27 novembre 1874. Naissance de Chaim Weizmann, savant, diplomate et premier président de l’État d’Israël.

Illustration: Chaim et Vera Weizmann
En 1917, dans un bureau discret de Whitehall, un homme venu de Manchester pose sur une table un petit flacon d’acétone. Il ne vient pas exposer un programme politique, mais expliquer une réaction de fermentation qu’il a mise au point : une culture bactérienne capable de fournir en quantité industrielle, à partir de matières végétales, l’acétone indispensable à la cordite, composant essentiel pour la fabrication des munitions de l’armée britannique.
Depuis des mois, le Royaume-Uni manque de ce solvant essentiel ; l’effort de guerre en souffre. Le procédé de Weizmann — rapide à industrialiser, adaptable — devient une solution concrète à une crise réelle.
Il ne faut pourtant pas se méprendre : la chimie n’achète pas une politique. Contrairement à la légende, le procédé n’est pas la clé magique qui ouvrira la Déclaration Balfour. Mais il donne à Weizmann quelque chose de rare : une crédibilité immédiate, un accès aux ministères, un respect professionnel qui, plus tard, permettra d’écouter calmement ce qu’il a à dire du peuple juif et de la Palestine.
Ainsi, sans intrigue ni secret, Weizmann entre dans la sphère où se prennent les décisions du monde.
Chaïm Weizmann naît en 1874 dans une maison modeste de Motol, dans l’Empire russe.

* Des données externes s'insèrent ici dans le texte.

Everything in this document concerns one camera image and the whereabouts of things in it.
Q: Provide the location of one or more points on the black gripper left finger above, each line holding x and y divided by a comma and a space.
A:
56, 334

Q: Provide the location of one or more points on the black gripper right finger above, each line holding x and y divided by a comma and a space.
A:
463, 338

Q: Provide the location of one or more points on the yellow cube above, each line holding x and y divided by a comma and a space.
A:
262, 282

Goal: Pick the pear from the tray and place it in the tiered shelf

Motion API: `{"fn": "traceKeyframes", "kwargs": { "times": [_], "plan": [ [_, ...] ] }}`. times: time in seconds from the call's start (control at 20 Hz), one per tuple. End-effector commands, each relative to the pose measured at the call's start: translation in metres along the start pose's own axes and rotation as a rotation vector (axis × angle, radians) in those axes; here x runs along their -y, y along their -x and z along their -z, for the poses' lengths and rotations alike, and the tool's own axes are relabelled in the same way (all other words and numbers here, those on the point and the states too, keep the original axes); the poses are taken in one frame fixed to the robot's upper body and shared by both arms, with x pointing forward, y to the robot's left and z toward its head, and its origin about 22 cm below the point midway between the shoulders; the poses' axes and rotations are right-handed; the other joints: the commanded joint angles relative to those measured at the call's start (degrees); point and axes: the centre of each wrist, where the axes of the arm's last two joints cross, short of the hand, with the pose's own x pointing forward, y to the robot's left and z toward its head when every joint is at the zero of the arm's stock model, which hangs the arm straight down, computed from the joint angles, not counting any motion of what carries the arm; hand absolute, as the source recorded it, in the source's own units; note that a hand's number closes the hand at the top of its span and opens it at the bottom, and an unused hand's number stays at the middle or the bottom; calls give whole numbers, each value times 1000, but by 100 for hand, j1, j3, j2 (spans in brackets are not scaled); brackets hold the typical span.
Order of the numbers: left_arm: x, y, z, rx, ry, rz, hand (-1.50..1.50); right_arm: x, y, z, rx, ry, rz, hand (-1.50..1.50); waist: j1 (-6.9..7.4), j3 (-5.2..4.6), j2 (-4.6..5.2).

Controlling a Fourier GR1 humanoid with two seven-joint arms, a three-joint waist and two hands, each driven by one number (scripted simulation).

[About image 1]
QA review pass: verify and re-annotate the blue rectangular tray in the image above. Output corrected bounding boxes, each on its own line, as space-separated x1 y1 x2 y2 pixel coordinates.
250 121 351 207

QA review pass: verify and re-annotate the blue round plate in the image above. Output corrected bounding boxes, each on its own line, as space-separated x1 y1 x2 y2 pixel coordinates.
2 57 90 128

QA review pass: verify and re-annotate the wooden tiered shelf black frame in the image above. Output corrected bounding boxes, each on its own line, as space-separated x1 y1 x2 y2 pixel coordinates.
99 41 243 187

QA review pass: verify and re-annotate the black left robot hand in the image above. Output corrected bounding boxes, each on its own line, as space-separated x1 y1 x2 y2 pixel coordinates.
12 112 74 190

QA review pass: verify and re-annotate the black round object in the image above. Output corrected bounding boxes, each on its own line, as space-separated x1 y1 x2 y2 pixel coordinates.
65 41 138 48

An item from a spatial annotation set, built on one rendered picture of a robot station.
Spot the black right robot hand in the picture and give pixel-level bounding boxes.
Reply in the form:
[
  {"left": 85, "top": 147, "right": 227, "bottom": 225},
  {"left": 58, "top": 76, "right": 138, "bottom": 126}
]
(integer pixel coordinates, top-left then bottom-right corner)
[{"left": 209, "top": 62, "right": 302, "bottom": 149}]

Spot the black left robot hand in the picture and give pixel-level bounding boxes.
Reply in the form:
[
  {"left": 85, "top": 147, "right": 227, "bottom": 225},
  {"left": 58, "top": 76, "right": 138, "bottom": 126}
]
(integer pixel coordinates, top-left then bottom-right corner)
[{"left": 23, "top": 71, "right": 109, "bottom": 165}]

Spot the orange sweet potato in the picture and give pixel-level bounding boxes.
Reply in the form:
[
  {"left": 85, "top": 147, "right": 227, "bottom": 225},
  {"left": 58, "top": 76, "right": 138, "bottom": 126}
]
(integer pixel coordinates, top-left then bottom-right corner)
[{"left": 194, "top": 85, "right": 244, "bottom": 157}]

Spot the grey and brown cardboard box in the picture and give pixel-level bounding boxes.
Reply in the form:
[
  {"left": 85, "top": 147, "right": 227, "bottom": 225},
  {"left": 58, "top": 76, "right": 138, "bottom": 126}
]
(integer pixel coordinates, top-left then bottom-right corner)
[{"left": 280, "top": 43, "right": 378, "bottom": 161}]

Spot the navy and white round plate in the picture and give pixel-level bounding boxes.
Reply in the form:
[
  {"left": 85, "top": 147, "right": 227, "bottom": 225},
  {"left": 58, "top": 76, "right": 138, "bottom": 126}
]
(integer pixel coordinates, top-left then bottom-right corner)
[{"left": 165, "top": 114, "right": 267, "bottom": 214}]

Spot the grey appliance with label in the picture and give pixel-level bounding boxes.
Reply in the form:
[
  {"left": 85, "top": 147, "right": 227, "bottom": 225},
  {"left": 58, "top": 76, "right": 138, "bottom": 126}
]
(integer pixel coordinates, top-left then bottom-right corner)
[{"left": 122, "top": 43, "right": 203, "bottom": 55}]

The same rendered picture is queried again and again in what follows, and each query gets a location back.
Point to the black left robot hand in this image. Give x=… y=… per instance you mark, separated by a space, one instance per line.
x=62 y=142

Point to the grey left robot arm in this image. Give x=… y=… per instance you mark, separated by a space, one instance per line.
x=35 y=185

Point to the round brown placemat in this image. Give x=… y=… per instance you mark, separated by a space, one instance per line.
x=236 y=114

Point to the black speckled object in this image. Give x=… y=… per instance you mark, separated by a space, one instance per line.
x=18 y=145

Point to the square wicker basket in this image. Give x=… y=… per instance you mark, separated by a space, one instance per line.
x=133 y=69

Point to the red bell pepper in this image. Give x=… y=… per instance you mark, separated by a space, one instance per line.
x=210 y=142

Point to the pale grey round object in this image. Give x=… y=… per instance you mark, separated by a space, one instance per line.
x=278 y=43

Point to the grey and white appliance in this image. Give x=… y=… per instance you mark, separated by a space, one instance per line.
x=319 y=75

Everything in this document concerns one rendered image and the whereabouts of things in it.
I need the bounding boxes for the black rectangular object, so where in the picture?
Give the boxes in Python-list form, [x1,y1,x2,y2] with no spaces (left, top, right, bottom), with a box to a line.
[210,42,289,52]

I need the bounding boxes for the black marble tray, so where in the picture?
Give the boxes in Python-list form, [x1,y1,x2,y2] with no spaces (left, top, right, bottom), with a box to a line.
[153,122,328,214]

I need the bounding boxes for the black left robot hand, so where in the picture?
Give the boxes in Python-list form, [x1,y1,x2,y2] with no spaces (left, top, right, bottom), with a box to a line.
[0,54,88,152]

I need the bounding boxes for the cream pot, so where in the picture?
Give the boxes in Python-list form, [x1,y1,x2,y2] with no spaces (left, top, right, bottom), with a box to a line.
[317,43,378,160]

Le père, marchand de bois, enseigne la rigueur ; la mère, Rachel, transmet la dignité. Dans la zone de résidence, les humiliations sont quotidiennes ; mais le jeune garçon trouve dans les livres une liberté intérieure que rien n’altère.
Il étudie à Dantzig, Berlin, Fribourg. À Fribourg, en 1899, il soutient sa thèse de chimie organique. Il n’est pas encore celui que l’Histoire attend, mais déjà un homme dont la pensée se nourrit de précision, de patience, de discipline intérieure.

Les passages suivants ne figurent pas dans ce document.